- **Your objective**:
What you give must be exactly the lines of the material from the first through the line that contains "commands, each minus", inclusive, and no others.

--- START ---

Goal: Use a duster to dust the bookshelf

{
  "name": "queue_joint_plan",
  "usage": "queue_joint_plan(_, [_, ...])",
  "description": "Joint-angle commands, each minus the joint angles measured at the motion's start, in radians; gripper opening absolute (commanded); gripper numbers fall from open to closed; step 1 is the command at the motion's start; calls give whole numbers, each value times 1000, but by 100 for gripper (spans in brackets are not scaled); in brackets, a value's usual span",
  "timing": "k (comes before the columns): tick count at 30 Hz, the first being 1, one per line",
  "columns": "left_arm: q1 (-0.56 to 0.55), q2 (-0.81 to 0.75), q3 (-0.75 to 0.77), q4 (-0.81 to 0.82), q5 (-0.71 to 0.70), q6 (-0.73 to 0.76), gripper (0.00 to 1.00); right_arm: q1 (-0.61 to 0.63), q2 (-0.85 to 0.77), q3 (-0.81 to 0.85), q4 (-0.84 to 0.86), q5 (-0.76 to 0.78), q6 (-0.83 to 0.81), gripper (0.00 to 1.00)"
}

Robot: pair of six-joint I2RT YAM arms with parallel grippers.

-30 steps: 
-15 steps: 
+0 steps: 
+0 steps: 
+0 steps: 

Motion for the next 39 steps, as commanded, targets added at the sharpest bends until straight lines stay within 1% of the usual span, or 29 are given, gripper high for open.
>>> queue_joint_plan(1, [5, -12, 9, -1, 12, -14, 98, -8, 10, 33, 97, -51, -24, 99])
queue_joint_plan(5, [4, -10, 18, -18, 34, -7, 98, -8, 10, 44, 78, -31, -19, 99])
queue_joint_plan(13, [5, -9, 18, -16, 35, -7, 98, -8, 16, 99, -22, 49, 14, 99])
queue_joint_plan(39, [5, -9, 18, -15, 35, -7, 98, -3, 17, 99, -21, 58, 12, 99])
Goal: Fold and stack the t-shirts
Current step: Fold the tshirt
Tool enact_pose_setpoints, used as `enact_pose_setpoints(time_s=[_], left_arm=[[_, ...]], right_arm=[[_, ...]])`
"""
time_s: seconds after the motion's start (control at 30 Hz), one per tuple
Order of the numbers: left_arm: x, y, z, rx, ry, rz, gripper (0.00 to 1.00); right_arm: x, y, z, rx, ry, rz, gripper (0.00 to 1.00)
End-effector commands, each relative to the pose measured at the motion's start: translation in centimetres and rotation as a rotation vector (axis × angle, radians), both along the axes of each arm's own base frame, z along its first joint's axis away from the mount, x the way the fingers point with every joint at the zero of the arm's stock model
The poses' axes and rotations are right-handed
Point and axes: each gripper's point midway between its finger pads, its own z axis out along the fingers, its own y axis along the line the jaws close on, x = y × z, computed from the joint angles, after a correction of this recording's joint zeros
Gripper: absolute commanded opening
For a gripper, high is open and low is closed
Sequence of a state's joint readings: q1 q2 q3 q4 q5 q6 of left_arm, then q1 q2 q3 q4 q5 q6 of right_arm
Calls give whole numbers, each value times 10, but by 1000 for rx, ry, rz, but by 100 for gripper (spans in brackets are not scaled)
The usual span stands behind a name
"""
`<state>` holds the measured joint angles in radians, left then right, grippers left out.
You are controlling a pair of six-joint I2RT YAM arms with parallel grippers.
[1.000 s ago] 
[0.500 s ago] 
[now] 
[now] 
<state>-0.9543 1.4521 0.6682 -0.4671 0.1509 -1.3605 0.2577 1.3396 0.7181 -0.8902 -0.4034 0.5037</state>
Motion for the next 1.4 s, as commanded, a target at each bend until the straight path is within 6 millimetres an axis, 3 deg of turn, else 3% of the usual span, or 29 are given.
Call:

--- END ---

- **Output below**:
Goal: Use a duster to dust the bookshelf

{
  "name": "queue_joint_plan",
  "usage": "queue_joint_plan(_, [_, ...])",
  "description": "Joint-angle commands, each minus the joint angles measured at the motion's start, in radians; gripper opening absolute (commanded); gripper numbers fall from open to closed; step 1 is the command at the motion's start; calls give whole numbers, each value times 1000, but by 100 for gripper (spans in brackets are not scaled); in brackets, a value's usual span",

Nothing further is needed for this exercise.